- [Task to complete] Please output the section of the listing below that opens with the line containing "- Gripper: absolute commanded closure" and closes with the line containing "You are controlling", exactly and with nothing else.

[[ Record extracts, beginning ]]

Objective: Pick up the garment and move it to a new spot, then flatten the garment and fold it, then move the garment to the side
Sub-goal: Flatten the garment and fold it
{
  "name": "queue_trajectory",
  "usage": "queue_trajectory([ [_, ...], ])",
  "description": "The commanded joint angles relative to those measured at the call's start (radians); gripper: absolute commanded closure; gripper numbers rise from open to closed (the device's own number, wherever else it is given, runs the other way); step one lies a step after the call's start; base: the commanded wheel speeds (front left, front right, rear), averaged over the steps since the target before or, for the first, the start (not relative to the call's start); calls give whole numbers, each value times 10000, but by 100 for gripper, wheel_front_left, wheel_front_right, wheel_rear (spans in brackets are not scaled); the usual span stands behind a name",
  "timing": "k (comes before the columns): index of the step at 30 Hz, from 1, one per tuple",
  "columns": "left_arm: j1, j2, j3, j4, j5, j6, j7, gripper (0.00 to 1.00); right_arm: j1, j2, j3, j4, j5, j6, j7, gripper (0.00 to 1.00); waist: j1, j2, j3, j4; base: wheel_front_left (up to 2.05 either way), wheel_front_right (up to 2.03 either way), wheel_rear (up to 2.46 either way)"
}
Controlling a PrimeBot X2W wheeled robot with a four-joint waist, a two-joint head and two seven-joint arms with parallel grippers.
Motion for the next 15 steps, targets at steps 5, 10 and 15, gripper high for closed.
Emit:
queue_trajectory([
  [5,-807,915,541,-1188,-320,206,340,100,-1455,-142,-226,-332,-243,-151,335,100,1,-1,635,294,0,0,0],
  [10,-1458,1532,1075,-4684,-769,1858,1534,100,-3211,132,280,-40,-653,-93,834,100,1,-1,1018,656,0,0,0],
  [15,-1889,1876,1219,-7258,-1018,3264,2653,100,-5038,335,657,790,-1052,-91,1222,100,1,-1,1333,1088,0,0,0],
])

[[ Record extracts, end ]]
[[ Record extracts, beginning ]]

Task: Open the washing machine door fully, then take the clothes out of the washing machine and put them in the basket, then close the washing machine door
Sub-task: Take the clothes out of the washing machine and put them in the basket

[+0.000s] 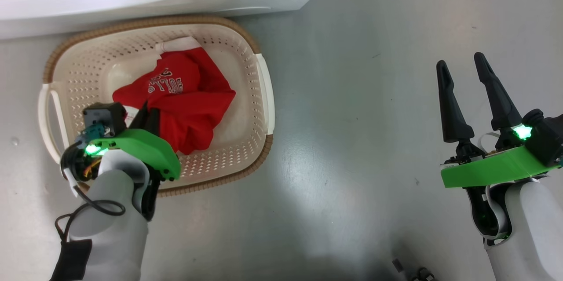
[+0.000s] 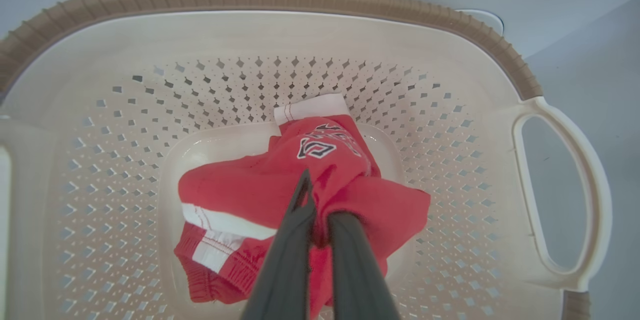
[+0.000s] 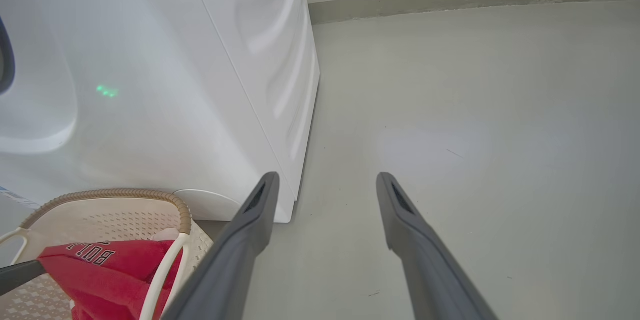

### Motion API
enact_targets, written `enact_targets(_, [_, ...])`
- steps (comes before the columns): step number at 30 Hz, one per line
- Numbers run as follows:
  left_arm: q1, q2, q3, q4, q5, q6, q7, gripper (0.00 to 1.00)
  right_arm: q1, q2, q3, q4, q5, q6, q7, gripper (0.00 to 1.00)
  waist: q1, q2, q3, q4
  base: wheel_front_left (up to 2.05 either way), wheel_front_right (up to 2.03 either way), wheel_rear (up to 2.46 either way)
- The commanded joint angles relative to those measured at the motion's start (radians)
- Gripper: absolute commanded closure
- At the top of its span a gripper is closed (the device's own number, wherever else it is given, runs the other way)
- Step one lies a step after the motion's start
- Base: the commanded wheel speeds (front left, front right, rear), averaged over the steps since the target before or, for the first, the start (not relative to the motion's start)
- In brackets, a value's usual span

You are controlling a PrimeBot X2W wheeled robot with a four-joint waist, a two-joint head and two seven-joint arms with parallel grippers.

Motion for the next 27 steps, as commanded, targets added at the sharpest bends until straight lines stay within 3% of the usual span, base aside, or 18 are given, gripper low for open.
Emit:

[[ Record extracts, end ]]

- [Response to this task]
- Gripper: absolute commanded closure
- At the top of its span a gripper is closed (the device's own number, wherever else it is given, runs the other way)
- Step one lies a step after the motion's start
- Base: the commanded wheel speeds (front left, front right, rear), averaged over the steps since the target before or, for the first, the start (not relative to the motion's start)
- In brackets, a value's usual span

You are controlling a PrimeBot X2W wheeled robot with a four-joint waist, a two-joint head and two seven-joint arms with parallel grippers.

This completes the exercise.